7/10
The Anime Adaptaion Curse is Broken
7 July 2021
Warning: Spoilers
Just like Marvel's massively popular MCU, all anime needed was a creative team who understood and respected the source material, and who put care and time into being honest with adapting what they're creating.

It also helps that Rurouni Kenshin is an anime/manga that has some fantastical concepts, but is an idea mostly attemptable in terms of live action film, too. I've been waiting to see this as a long-time Kenshin fan since I was a teenager. It was released in 2012, but getting a properly subtitled version to the US has been challenging until now.

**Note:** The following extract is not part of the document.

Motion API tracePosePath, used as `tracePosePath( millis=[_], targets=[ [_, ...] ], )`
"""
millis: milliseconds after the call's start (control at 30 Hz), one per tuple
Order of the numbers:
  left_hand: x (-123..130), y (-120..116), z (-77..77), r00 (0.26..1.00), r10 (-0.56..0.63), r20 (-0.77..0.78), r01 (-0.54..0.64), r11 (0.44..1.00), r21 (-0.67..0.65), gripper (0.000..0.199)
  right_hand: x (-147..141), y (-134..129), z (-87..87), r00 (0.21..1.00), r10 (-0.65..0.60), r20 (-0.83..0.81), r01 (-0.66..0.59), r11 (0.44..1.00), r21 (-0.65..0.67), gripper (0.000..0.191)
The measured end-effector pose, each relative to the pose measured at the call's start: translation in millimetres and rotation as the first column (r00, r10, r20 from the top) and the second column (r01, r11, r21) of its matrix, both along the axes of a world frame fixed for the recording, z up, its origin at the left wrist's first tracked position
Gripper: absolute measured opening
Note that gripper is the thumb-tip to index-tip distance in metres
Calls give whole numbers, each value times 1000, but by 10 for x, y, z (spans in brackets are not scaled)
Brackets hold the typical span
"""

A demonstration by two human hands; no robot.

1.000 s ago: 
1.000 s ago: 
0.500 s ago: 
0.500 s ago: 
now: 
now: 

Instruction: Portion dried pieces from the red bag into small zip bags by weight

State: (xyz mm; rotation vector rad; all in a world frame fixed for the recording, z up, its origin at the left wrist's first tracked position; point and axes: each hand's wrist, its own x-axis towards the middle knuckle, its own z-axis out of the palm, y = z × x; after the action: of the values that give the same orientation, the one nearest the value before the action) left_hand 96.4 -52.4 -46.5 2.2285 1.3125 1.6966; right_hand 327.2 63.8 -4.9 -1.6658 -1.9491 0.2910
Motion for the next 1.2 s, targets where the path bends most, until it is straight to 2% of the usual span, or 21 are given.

Some of the live-action adaptations of anime/manga out there are nearly unwatchable, and poor representations of their material, so I can faithfully say that aside from some loose adaptations or other movies inspired by anime/manga, I personally think that Rurouni Kenshin is the best live-action version of a mainstream, well-known anime (particularly from the popular Shonen genre) ever made.

That doesn't mean it's perfect: Dragonball: Evolution and 1990's adaptation of The Guyver aren't exactly tough movies to surpass.

Kenshin: Origins still has some clunky storytelling and packs *a lot* of the first season of the anime into one 2 hour movie. In some ways it makes it seem overstuffed, in some ways it's impressive they could fit this much material from the anime, balance fight scenes and dialogue, and still come away with something pretty watchable.

Because manga is in chapters, anime in episodes, you lose some of the character complexity in the movie, as well as background on some character's motivations, but they nail the main points of who Kenshin is and what he stands for in the story.

One of the main flaws I can point out is that it's very catered to fans of the source material, and you might be a bit confused by the pace of the story and inclusion of some characters at some moments. Sometimes it seems like the movie expects you to know the Rurouni Kenshin story already, whereas the best comic book/manga adaptations stand on their own.

Regardless, the cast is all great in their roles, and I know Takeru Sato in particular trained very hard to embody Kenshin's acrobatic sword-fighting style, and it all shows. The costumes and makeup are accurate to the material without looking too over-the-top or ridiculous.

There's lots of well choreographed fight-scenes packed into the runtime, and while I enjoyed them, I almost felt that if there was ever an excuse to use CGI in a fight scene, maybe this could've used it.

In the anime, Kenshin can turn into a literal blur of movement and pure speed, unable to be seen by the eyes of (most) other people, and they tone it down a little bit in the movie.

Kenshin is still agile, balanced, skilled, and has a great assortment of techniques, some of which fans will recognize from the original material, but he never quite cuts loose (pun intended) to the point that the anime version does: with motion-blurring speed, rock shattering sword swings, and being able to bounce off of ceilings and descend into super-powerful sword attacks.

Maybe on the budget or with the filmmaking techniques they had available, they couldn't figure out how to embody these moves without it looking really awful, so if that was the case, I can understand why they went this route, and it still looks fine. The cast clearly all rehearsed their movements well, and the fight scenes are not over-edited into oblivion.

Overall, I completely recommend Rurouni Kenshin: Origins to anyone who was even mildly interested in the anime or manga, or anime in general. If you're not, maybe watch this with someone who knows the anime or manga, who could fill in gaps the movie has in its story. Otherwise, this is a treat for Rurouni Kenshin fans, and it's nice to see the curse of live action anime adaptations finally be cut down by the (former) Manslayer himself.